Qwen-RobotManip 技術報告:對齊機制釋放機器人操作基礎模型的規模效應
Qwen-RobotManip Technical Report: Alignment Unlocks Scale for Robotic Manipulation Foundation Models
June 17, 2026
作者: Haoqi Yuan, Zhixuan Liang, Anzhe Chen, Ye Wang, Haoyang Li, Pei Lin, Yiyang Huang, Zixing Lei, Tong Zhang, Jiazhao Zhang, Jie Zhang, Jingyang Fan, Gengze Zhou, Qihang Peng, Chenxu Lv, Xiaoyue Chen, An Yang, Fei Huang, Junyang Lin, Dayiheng Liu, Jingren Zhou, Chenfei Wu, Xiong-Hui Chen
cs.AI
摘要
基礎模型在語言與多模態領域通過在統一表徵下對齊異質數據並進行大規模訓練,實現了強大的泛化能力。
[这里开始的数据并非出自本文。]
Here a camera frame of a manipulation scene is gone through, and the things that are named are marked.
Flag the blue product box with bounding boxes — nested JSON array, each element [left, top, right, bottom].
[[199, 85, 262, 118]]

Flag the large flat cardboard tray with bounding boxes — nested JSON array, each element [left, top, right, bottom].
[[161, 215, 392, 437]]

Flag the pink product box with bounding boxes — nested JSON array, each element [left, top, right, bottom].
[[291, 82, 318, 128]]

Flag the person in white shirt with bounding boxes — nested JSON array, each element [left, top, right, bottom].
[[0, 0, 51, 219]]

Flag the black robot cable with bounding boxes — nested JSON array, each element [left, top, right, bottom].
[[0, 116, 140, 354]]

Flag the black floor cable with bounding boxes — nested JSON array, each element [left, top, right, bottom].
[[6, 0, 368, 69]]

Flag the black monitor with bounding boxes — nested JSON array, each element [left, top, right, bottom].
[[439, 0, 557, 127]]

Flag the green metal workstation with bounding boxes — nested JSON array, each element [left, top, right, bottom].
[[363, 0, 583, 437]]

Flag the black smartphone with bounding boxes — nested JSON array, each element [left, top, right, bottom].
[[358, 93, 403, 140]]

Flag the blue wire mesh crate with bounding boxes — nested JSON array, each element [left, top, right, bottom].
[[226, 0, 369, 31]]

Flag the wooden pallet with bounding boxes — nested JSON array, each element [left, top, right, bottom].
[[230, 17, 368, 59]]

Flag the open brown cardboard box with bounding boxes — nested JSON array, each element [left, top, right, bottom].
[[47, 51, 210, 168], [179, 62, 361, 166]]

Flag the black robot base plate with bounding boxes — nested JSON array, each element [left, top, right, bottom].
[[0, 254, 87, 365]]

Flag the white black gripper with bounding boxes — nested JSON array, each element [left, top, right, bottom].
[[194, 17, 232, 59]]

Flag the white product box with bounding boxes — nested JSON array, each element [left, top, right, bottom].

本報告探討此擴展方法是否可應用於機器人操作以達成真正的泛化。這極具挑戰性,因為與文本不同,操作數據本質上具有異質性、收集成本高昂且多樣性狹窄,使得對齊與規模化同時面臨困難。我們提出Qwen-RobotManip,一種基於Qwen-VL的可泛化視覺-語言-動作基礎模型。Qwen-RobotManip在操作的表徵、運動與行為維度上引入統一對齊框架,使大規模多源訓練協調一致而非相互衝突。此對齊能力進而使Qwen-RobotManip能夠吸收此前訓練機制無法支撐規模的操作數據。一條人機合成流水線將15個平台的以自我為中心的手部演示轉化為機器人軌跡,並通過嚴格的整理流程協調異質數據集。僅使用開源數據集與人類視頻而無需專有數據收集,Qwen-RobotManip構建了約38,100小時的預訓練語料庫,並展現出新興泛化能力,包括零樣本指令遵循、對擾動的魯棒性、反應性錯誤恢復以及跨本體遷移。我們發現標準基準無法捕捉預訓練質量,因此採用分佈外設定,包括RoboCasa365、LIBERO-Plus、EBench、RoboTwin-Clean2Rand、RoboTwin-IF與RoboTwin-XE。Qwen-RobotManip在所有分佈外設定中大幅優於此前最先進模型(包括π0.5),在RoboChallenge中以20%的相對提升排名第一,並在包括AgileX ALOHA、Franka、UR及ARX在內的實體機器人平台上得到驗證。
English
Foundation models in language and multimodality achieve strong generalization by aligning heterogeneous data under a unified formulation and training at scale. In this report, we investigate whether this scaling recipe can be applied to robotic manipulation to achieve genuine generalization. This is challenging because, unlike text, manipulation data is heterogeneous by nature, expensive to collect, and narrow in diversity, making alignment and scale simultaneously difficult. We present Qwen-RobotManip, a generalizable Vision-Language-Action foundation model built on Qwen-VL. Qwen-RobotManip introduces a unified alignment framework across the representation, motion, and behavioral dimensions of manipulation, making large-scale multi-source training coherent rather than conflicting. This alignment capability in turn enables Qwen-RobotManip to absorb manipulation data at a scale that prior training regimes could not sustain. A human-to-robot synthesis pipeline converts egocentric hand demonstrations into robot trajectories across 15 platforms, and a rigorous curation pipeline harmonizes heterogeneous datasets. Using only open-source datasets and human videos without proprietary data collection, Qwen-RobotManip constructs a ~38,100-hour pretraining corpus and exhibits emergent generalization capabilities, including zero-shot instruction following, robustness to perturbations, reactive error recovery, and cross-embodiment transfer. We find that standard benchmarks fail to capture pretraining quality and instead adopt OOD settings including RoboCasa365, LIBERO-Plus, EBench, RoboTwin-Clean2Rand, RoboTwin-IF, and RoboTwin-XE. Qwen-RobotManip substantially outperforms prior state-of-the-art models, including π0.5, across all OOD settings, ranks 1st in RoboChallenge with a 20% relative improvement, and is validated on real-robot platforms including AgileX ALOHA, Franka, UR, and ARX.